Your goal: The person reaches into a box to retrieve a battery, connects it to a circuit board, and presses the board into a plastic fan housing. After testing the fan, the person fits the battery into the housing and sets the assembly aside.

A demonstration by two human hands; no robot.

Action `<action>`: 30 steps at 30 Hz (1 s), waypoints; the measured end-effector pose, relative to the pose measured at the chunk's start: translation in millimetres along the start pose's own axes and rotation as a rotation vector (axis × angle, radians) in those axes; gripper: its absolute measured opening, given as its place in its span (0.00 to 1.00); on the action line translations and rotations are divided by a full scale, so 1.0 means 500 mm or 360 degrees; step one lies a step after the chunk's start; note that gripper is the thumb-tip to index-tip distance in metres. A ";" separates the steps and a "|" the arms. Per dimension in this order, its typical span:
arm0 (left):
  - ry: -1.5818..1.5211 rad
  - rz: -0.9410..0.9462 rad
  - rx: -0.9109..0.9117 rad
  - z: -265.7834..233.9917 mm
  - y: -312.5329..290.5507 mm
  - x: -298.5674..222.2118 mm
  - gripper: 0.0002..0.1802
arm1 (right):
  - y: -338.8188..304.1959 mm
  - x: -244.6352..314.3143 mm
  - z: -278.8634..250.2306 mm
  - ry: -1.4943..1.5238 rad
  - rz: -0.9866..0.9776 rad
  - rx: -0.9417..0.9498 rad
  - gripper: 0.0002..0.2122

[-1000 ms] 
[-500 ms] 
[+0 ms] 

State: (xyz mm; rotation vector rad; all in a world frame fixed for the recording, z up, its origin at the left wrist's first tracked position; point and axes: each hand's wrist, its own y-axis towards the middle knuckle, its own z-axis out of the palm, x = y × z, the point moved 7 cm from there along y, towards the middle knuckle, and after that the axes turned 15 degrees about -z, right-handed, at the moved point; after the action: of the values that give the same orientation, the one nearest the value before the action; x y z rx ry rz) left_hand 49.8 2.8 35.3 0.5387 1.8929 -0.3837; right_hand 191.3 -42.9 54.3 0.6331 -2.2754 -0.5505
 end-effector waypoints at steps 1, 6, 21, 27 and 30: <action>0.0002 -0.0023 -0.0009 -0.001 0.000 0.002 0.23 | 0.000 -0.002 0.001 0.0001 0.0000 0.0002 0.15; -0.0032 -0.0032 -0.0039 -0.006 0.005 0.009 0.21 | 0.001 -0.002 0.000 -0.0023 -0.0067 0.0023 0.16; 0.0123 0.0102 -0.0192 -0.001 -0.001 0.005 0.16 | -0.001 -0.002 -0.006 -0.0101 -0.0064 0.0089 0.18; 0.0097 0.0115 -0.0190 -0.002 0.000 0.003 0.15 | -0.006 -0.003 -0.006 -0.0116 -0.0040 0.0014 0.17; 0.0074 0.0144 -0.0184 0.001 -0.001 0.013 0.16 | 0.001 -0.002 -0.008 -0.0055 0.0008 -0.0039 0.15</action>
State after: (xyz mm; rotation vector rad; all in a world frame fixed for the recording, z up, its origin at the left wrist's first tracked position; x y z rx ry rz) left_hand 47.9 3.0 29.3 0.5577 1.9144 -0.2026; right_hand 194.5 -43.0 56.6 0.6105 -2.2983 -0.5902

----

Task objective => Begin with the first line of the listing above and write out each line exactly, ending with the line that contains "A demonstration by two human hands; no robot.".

Exercise answer =>
Your goal: The person reaches into a box to retrieve a battery, connects it to a circuit board, and presses the board into a plastic fan housing. After testing the fan, the person fits the battery into the housing and sets the assembly aside.

A demonstration by two human hands; no robot.

Nothing remains to be done in this exercise.